The team recently presented this technique at the conference Nuclear Structure 2024and also sent an article to the magazine Physical Review Letters for publication here. In the meantime, the draft with the details of the process can be consulted in the repository ArXiv.
More than half a year. The success of synthesizing livermorium, however, is second only to the potential of the new technique to go beyond element 116, to 120 in particular, although the team admits that the 22 days of operations used to generate livermorium will not be sufficient for this future operation.
“We think it will take 10 times longer to make 120 than 116. It is not easy, but it seems possible now,” explained Reiner Kruecken, scientific director of the laboratory, in a press release. Nevertheless, the team is optimistic about the possibility.

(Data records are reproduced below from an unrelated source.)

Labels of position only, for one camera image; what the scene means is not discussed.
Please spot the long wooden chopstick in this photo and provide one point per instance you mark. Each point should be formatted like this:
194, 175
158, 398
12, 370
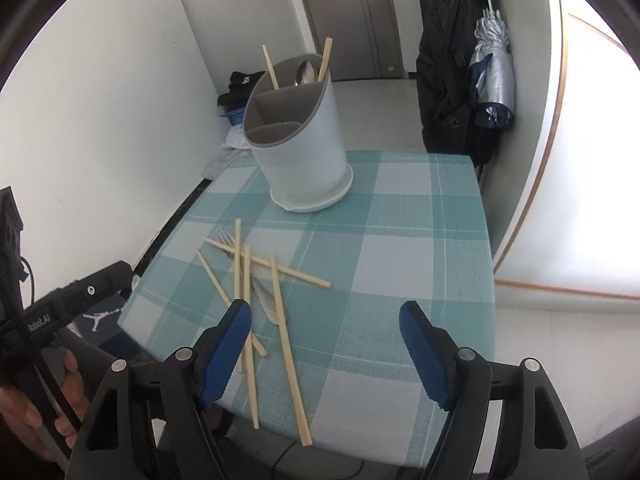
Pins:
290, 360
300, 276
325, 60
252, 385
270, 67
215, 280

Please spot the metal fork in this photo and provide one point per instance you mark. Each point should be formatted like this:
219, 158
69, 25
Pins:
265, 297

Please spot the silver folded umbrella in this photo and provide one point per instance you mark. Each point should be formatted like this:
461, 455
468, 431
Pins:
492, 70

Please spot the teal checked tablecloth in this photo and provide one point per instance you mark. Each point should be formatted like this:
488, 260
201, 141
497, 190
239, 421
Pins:
400, 240

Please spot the black clothes heap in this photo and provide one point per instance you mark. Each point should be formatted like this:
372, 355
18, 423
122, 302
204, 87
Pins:
237, 87

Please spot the grey door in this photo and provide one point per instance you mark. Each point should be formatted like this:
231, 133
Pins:
345, 10

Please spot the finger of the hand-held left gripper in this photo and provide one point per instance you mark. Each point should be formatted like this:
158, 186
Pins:
107, 280

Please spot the blue cardboard box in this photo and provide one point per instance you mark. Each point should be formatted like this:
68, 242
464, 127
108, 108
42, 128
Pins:
235, 116

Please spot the white plastic bag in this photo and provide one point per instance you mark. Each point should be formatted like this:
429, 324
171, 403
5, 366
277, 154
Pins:
237, 139

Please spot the white grey utensil holder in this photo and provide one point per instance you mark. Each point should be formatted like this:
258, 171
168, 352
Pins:
305, 160

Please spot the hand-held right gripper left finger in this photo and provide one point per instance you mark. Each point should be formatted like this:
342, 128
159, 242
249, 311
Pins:
225, 355

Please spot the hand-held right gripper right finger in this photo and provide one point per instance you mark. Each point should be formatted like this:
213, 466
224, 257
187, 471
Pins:
425, 355

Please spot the dark blue printed box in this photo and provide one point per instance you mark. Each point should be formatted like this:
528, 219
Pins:
100, 317

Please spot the person's left hand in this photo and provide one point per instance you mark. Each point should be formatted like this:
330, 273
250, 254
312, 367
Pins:
75, 390

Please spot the metal spoon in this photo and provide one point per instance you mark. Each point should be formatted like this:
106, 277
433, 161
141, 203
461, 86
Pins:
306, 72

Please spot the black hanging jacket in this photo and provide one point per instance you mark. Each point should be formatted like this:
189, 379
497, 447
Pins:
445, 70

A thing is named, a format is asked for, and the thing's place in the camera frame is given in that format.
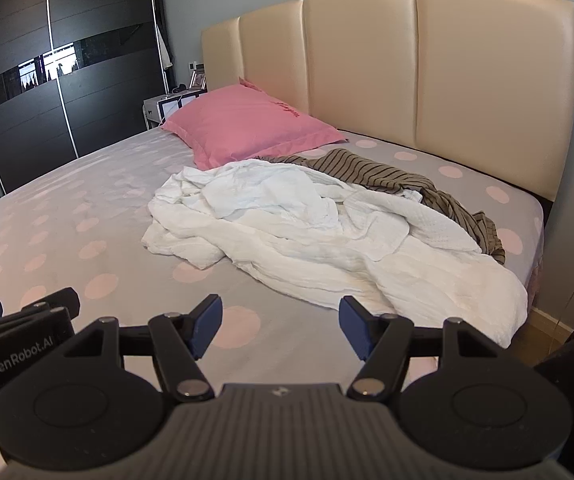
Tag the small picture frame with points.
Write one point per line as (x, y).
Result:
(198, 80)

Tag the white nightstand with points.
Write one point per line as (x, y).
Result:
(167, 107)

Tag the black sliding wardrobe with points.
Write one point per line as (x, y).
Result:
(32, 85)

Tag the beige padded headboard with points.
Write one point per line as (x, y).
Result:
(467, 85)

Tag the bed with polka dot sheet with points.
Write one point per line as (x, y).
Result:
(92, 210)

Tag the brown striped garment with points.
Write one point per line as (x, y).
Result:
(367, 170)

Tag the large white textured garment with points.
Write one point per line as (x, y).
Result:
(417, 270)

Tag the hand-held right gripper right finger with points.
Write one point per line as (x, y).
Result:
(354, 329)

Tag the pink pillow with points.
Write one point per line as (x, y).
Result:
(252, 122)

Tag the white wall thermostat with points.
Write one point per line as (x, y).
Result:
(197, 65)

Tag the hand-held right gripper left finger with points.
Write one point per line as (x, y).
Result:
(206, 327)

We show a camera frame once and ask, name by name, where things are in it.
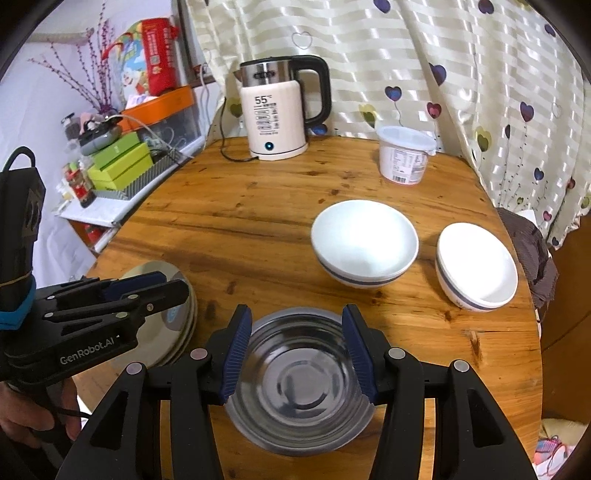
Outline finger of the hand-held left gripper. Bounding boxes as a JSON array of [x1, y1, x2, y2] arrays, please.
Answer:
[[42, 279, 191, 325], [60, 271, 168, 298]]

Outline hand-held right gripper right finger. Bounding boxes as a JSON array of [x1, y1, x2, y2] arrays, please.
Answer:
[[342, 304, 539, 480]]

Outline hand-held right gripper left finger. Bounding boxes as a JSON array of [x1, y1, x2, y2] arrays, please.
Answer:
[[55, 304, 254, 480]]

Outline stack of plates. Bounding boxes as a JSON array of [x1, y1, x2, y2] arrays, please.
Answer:
[[119, 261, 194, 358]]

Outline stainless steel bowl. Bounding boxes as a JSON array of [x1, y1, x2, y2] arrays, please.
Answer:
[[225, 308, 374, 457]]

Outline white bowl with blue stripe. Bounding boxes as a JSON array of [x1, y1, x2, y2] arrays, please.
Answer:
[[311, 199, 419, 290], [435, 222, 519, 313]]

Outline person's left hand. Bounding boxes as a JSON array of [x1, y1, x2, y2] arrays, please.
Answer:
[[0, 378, 82, 448]]

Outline white shelf board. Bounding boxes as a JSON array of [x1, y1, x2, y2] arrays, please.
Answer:
[[58, 196, 139, 228]]

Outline zigzag patterned box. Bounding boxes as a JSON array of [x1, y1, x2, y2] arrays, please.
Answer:
[[95, 148, 195, 203]]

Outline red printed jar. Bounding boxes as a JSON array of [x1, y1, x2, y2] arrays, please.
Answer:
[[69, 161, 97, 208]]

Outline grey case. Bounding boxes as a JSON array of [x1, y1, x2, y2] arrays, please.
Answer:
[[78, 124, 122, 155]]

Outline clear storage box orange lid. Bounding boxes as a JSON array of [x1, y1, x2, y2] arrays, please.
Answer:
[[121, 85, 206, 155]]

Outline purple decorative branches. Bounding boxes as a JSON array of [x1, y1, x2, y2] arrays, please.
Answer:
[[28, 18, 123, 116]]

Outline brown cloth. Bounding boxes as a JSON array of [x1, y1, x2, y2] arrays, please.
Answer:
[[496, 208, 560, 311]]

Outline white plastic tub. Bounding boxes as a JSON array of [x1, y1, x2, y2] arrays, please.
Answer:
[[376, 126, 437, 186]]

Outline brown wooden cabinet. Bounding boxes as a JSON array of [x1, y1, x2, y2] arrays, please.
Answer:
[[540, 231, 591, 421]]

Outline white electric kettle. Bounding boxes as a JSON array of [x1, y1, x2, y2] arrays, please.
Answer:
[[233, 54, 333, 161]]

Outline pink striped cloth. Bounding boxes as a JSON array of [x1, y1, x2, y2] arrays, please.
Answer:
[[533, 418, 585, 480]]

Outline red cartoon snack package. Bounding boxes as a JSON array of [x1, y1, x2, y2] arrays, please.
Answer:
[[102, 17, 182, 112]]

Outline cream curtain with hearts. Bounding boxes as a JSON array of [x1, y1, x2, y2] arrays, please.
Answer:
[[185, 0, 591, 250]]

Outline black kettle cable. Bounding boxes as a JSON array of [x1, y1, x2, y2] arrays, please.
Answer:
[[218, 97, 264, 163]]

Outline white power cable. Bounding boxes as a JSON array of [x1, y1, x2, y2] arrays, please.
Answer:
[[196, 65, 215, 139]]

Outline white wall cable conduit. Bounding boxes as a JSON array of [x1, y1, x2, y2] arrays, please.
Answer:
[[31, 28, 100, 47]]

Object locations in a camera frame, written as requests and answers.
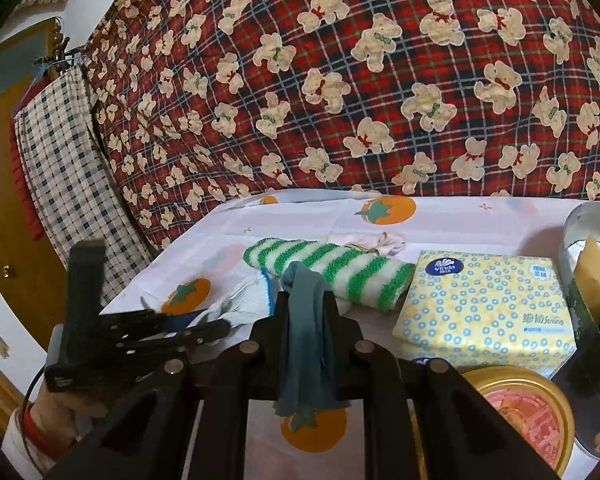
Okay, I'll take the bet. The person's left forearm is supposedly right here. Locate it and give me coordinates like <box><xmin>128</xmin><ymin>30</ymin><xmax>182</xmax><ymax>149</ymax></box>
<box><xmin>0</xmin><ymin>407</ymin><xmax>48</xmax><ymax>473</ymax></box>

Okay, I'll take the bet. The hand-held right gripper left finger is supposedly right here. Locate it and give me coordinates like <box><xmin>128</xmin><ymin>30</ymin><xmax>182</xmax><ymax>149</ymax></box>
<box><xmin>50</xmin><ymin>290</ymin><xmax>292</xmax><ymax>480</ymax></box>

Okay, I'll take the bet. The tan cloth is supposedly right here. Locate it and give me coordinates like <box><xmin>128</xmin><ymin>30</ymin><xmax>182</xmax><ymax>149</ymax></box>
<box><xmin>573</xmin><ymin>235</ymin><xmax>600</xmax><ymax>322</ymax></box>

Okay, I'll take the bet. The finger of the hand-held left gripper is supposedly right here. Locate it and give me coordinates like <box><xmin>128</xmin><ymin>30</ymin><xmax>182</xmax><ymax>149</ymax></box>
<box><xmin>99</xmin><ymin>308</ymin><xmax>209</xmax><ymax>335</ymax></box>
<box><xmin>116</xmin><ymin>320</ymin><xmax>232</xmax><ymax>357</ymax></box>

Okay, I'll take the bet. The persimmon print tablecloth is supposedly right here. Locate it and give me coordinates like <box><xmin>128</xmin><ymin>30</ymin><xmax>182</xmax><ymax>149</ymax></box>
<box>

“This reaction had never been demonstrated before, and it was essential to prove that it was possible before embarking on the attempt to create 120,” explained Jacklyn Gates, who heads the project, in the same note. “The creation of a new element is an extremely rare feat. It is exciting to be part of the process and to have a promising path ahead.”
The “island of stability”. Part of the optimism lies in the real possibility of finding a stable isotope of this element. The team believes that element 120 may be found on the so-called “island of stability,” a hypothetical group of superheavy elements with unique properties. The superheavies known to date are unstable and fade away in fractions of a second so small that they are difficult to study.
However, a precise combination of protons and neutrons could in principle give this element enough stability to allow its study. A study that would open the door to finding out new lessons in atomic physics, by better understanding its extreme cases.
As? The process also relies on the isotope titanium-50. The difference is that instead of hitting the plutonium isotope mentioned above, the target will be a different one this time: Californium-249 (with 98 protons and 151 neutrons). This should create an unstable isotope of element 120 with 179 neutrons, of which it would lose 3 or 4 to become a stable isotope with 120 protons and 175 or 176 neutrons.